II

Transcurrió una semana. El tratamiento de Petrie obró maravillas y, cierto día, mirando el bullicio de Picadilly desde la salita del hotel, comprendí que lo peor había pasado.

Había perdido un mes de mi vida. Como en los antiguos relatos árabes, me habían transportado desde el oasis de Jarya hasta algún lugar de Limehouse. Habían cortado en seco el discurrir de mis tranquilas costumbres, y la impresión sufrida al saberlo me había desorientado. No obstante ya estaba resignado, por decirlo de algún modo, y también más predispuesto a afrontar la verdad; en suma, me hallaba casi recuperado.

—Los extraordinarios resultados obtenidos con sir Lionel —dijo Petrie, que estaba justo a mi espalda— han sido de gran ayuda en su caso, Greville.

—¿Se refiere al éxito del tratamiento que le sugirió sir Brian Hawkins?

—Sí… Al menos, eso creía.

Desvié la vista de la ventana y miré a Petrie con curiosidad. Su expresión me llamó la atención.

—No lo entiendo, doctor. Usted envió un telegrama desde Luxor a sir Brian, a Londres, explicándole cuál era el estado del jefe. Él respondió que había comentado los pormenores del caso con un tal doctor Amber (un antiguo ayudante suyo), quien por suerte estaba en El Cairo, y que dicho ayudante se pondría en contacto con usted.

—Exacto, Greville. El tal doctor Amber me telefoneó, discutió el caso conmigo, dijo que estaba de acuerdo con las sugerencias del doctor Brian y me mandó, por correo urgente, una caja pequeña. Contenía un tercio de un dracma líquido de cierto preparado, cuya etiqueta indicaba: «Uno al día mínimo por vía subcutánea hasta que el paciente se recupere». Tras cuatro inyecciones, sir Lionel se repuso por completo, pero no recordaba lo sucedido desde el momento del ataque hasta el instante de abrir los ojos en su habitación del hotel de Luxor.

—Todo parece muy sencillo, Petrie, y un gran acierto por parte de Brian Hawkins. Usted llegó a la conclusión de que yo sufría los efectos de una sobredosis de la misma droga…

—Así que probé el mismo tratamiento… con idénticos y fantásticos resultados. —Calló por un instante, me miró fijamente a los ojos y prosiguió—: Cuando llegamos a El Cairo (como ya sabe, pospuse la partida), el doctor Amber ya se había marchado del hotel. Y cuando llegamos a Londres, sir Brian Hawkins estaba en el extranjero. Ha regresado esta mañana.
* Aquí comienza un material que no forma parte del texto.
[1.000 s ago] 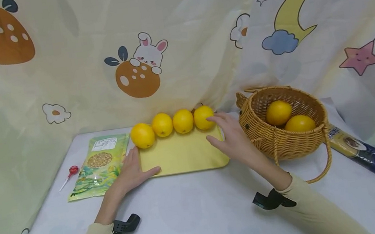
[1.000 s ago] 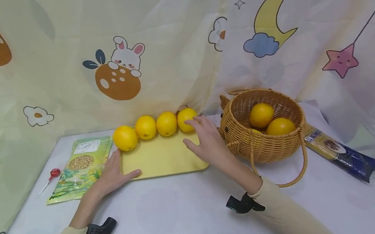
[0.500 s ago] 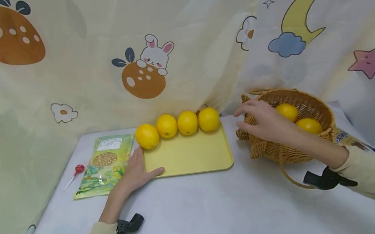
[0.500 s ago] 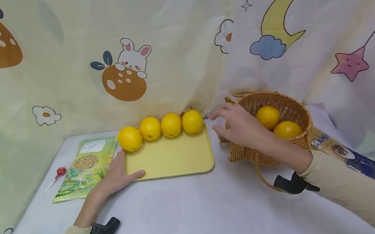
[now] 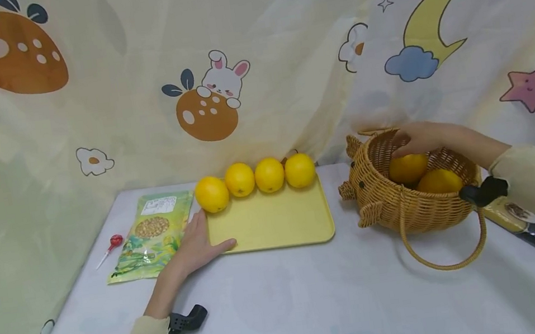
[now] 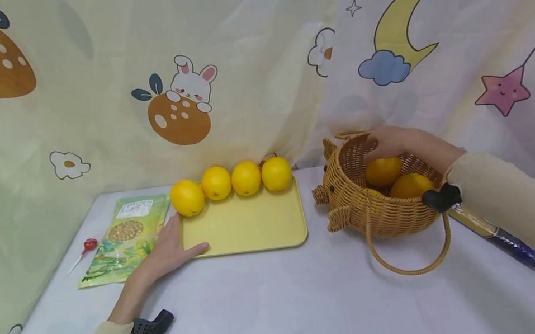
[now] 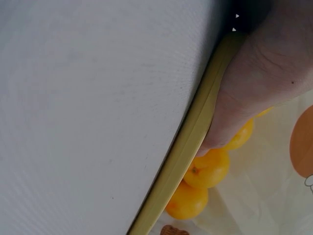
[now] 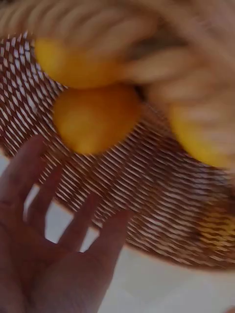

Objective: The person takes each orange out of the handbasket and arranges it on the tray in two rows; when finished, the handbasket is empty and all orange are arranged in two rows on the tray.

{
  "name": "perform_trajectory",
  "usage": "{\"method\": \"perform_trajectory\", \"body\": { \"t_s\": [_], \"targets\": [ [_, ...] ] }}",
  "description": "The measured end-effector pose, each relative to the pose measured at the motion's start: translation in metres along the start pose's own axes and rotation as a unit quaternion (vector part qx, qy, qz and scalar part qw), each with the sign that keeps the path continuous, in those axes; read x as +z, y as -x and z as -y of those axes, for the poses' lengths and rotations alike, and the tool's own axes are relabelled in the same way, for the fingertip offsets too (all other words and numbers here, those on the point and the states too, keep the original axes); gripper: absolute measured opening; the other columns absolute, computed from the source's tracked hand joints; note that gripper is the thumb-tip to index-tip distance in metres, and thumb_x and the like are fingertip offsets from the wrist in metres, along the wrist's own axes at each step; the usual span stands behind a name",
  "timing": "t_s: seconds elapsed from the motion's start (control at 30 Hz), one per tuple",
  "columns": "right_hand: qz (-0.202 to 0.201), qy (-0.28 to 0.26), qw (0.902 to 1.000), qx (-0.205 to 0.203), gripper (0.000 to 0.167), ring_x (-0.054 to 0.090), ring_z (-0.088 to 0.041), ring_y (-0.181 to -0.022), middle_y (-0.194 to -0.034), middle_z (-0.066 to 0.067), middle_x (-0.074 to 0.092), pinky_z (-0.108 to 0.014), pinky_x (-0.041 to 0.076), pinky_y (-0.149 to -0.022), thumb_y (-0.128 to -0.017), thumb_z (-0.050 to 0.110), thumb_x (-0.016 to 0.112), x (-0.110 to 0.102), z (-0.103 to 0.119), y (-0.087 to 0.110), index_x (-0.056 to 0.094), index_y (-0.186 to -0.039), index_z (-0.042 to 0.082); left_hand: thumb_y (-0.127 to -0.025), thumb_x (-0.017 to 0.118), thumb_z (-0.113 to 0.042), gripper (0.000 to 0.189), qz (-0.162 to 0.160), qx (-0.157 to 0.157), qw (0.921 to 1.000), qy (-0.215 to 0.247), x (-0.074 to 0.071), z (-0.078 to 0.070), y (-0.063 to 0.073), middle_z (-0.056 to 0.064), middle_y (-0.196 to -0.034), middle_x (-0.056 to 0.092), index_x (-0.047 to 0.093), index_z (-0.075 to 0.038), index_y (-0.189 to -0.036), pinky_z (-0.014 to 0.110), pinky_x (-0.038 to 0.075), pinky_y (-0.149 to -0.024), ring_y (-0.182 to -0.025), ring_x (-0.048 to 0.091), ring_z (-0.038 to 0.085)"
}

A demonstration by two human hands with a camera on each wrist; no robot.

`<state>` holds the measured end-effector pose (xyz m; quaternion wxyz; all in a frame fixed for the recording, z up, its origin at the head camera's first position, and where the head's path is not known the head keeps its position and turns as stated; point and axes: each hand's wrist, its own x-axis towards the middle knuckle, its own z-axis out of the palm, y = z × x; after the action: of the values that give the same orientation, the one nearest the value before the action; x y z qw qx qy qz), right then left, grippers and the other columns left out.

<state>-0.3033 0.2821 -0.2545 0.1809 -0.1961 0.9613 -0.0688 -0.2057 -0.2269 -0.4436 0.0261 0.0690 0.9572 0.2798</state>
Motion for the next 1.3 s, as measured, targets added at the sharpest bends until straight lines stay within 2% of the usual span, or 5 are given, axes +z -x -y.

—¿Y bien? —dije, pues había vuelto a interrumpirse y continuaba mirándome con aquella curiosa expresión.

—Sir Brian Hawkins no recibió mi telegrama.

—¿Qué?

—No conocía a nadie llamado doctor Amber, y el preparado, del cual yo había traído una muestra, le resultaba totalmente desconocido.

—¡Dios mío!

—No se preocupe por eso, Greville. Hemos caído víctimas de una ingeniosa conspiración, pero el conspirador desconocido ha salvado dos vidas muy valiosas… ¡Y ha derrotado a Fah Lo Suee! Discúlpeme, pero ahora debo marcharme. Por favor, quédese, como si estuviera en su casa. Mi mujer quiere hacer algunas compras, y nunca la dejo salir sola, ni siquiera en Londres. Ya sabe por qué —añadió en tono significativo.

Asentí.

—Rima y sir Lionel llegarán mañana —me informó—, y me imagino que estará usted contando las horas.